Un renversement des trajectoires de consommation
Les ménages dont le chef de famille a 65 ans ou plus ne se contentent plus de consommer moins que la moyenne : selon une analyse de Funcas basée sur l'Enquête sur les Budgets Familiaux (EPF) 2025, leur dépense par unité de consommation est désormais supérieure à la moyenne nationale. Il s'agit d'une inversion nette par rapport à 2006, quand ces mêmes foyers enregistraient des dépenses situées à 20 % en dessous du niveau moyen.
Les auteurs de la note identifient deux périodes distinctes qui expliquent ce mouvement. La première couvre la période 2008-2013, marquée par la crise, durant laquelle les revenus des ménages seniors ont été mieux préservés que ceux des actifs, notamment grâce à la protection liée à la revalorisation des pensions. La seconde phase est plus récente et progressive : au cours du dernier quintennat, les pensions ont augmenté à un rythme supérieur à celui des salaires, accentuant la progression relative des dépenses des retraités.
Ce que cela signifie pour le pouvoir d'achat
Cette évolution remet en cause des idées reçues : les ménages âgés ne représentent plus automatiquement une catégorie déficitaire en consommation. En clair, la part du budget des seniors a gagné du poids par rapport aux foyers en âge de travailler, qui ont vu leur position relative s'éroder.
- Origine et statut continuent d'engendrer des écarts : les inégalités de consommation ne se corrigent pas uniformément.

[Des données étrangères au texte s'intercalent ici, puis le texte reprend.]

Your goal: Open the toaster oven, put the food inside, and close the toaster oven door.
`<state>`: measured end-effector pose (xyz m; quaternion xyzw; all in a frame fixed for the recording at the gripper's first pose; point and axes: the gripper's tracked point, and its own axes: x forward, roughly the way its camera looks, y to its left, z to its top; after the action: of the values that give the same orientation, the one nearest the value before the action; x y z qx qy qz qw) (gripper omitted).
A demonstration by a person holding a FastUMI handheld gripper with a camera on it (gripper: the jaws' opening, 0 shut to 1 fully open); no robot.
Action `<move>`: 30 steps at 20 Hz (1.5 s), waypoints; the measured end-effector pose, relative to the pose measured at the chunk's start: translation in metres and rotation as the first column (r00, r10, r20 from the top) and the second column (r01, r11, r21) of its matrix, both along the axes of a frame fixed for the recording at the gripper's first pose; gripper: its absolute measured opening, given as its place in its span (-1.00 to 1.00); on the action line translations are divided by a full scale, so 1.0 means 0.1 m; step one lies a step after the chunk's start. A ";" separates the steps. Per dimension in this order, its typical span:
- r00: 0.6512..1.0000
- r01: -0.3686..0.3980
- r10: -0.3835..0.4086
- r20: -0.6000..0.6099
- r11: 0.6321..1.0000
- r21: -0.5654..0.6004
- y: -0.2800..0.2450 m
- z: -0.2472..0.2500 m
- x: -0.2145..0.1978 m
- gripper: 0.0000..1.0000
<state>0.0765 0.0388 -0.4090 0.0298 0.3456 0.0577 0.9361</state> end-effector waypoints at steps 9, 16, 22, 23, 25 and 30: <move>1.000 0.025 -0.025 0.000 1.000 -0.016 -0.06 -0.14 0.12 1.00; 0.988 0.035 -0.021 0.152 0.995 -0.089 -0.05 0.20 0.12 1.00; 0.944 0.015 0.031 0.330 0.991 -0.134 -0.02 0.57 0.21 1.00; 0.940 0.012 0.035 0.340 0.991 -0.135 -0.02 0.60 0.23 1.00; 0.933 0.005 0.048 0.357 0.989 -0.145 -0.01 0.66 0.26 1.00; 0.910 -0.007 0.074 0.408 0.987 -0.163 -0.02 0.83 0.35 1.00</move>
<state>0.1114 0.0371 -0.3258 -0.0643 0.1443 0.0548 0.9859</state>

- Inégalité des dépenses : elle est restée globalement stable sur vingt ans, contrairement à l'inégalité des revenus qui a davantage fluctué.

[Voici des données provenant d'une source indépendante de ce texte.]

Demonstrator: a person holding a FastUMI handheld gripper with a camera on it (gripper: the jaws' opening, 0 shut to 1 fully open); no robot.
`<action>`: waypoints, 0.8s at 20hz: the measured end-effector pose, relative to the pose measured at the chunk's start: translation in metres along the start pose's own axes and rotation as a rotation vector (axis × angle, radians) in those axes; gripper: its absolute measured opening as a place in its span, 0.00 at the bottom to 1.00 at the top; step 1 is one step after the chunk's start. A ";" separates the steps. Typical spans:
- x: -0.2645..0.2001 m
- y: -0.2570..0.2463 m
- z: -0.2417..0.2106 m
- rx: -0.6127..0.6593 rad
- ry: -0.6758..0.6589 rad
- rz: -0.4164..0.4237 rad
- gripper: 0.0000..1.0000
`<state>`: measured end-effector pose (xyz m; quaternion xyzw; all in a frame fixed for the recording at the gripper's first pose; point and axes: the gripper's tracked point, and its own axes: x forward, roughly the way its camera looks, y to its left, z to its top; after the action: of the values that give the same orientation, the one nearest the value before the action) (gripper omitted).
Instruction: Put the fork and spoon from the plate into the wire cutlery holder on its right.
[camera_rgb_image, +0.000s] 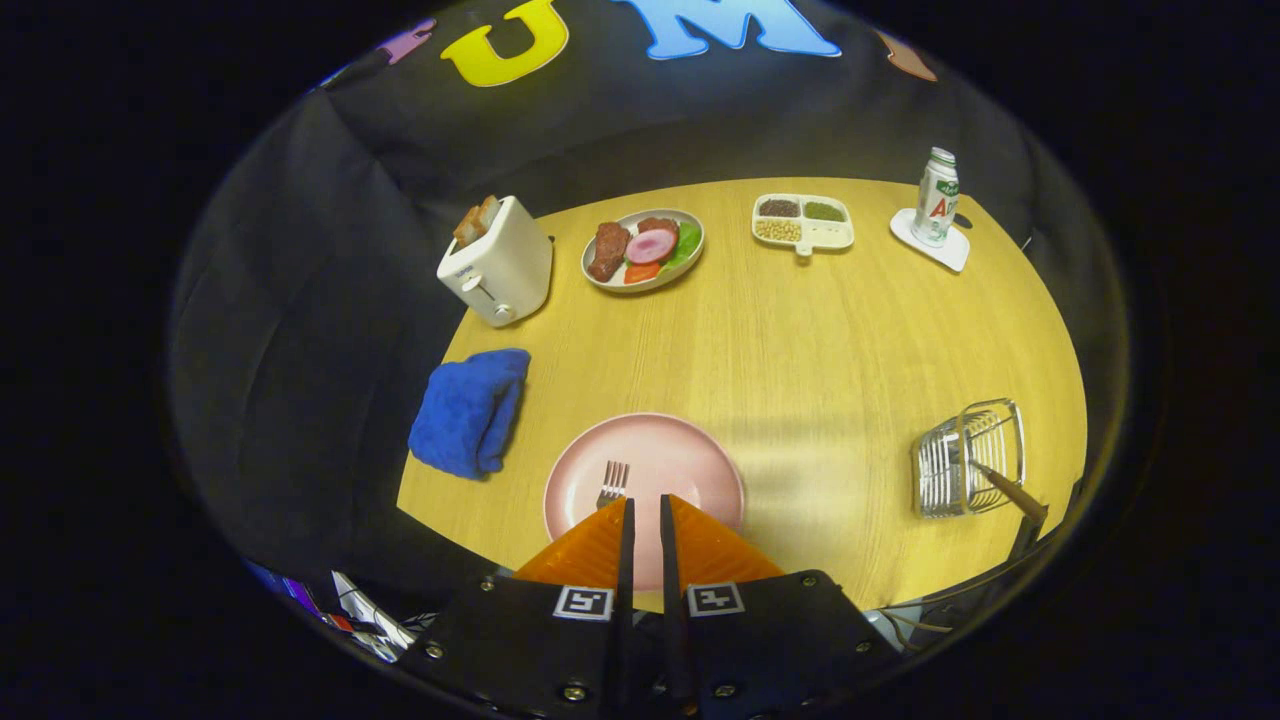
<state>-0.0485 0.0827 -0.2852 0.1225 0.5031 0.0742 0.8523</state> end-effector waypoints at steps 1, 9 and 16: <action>0.008 0.007 -0.007 0.012 0.027 0.014 0.14; 0.063 0.040 -0.055 0.158 0.217 0.068 0.28; 0.098 0.043 -0.083 0.258 0.344 0.038 0.40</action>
<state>-0.0739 0.1592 -0.3936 0.2256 0.6440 0.0450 0.7297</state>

Pour les décideurs publics, ces constats ont des implications pratiques : la force relative des revenus de retraite face aux revenus d'activité influe sur la demande de biens et services, sur la fiscalité et sur les priorités de redistribution. Ils soulignent aussi le rôle des mécanismes automatiques d'indexation des pensions lors des chocs économiques.
Conséquences pour les marchés et les politiques sociales
Les entreprises doivent intégrer ce basculement dans leurs stratégies : certains segments de consommation, auparavant attribués aux ménages d'âge actif, peuvent désormais trouver une clientèle croissante parmi les seniors. Sur le plan public, la trajectoire observée pose la question de la soutenabilité des mécanismes de revalorisation des pensions et de leur impact sur l'équité intergénérationnelle.
| Année de référence | Position relative des dépenses des ménages seniors |
|---|---|
| 2006 | -20 % par rapport à la moyenne |
| 2025 | Au-dessus de la moyenne |
En somme, l'analyse de Funcas met en lumière un changement structurel plutôt qu'un simple effet conjoncturel : la part de consommation des ménages âgés a progressé au fil des années, d'abord en réponse à la crise puis sous l'effet d'une revalorisation plus soutenue des pensions. Reste à observer comment cette dynamique interagira avec l'emploi, les salaires et les politiques publiques dans les prochaines années.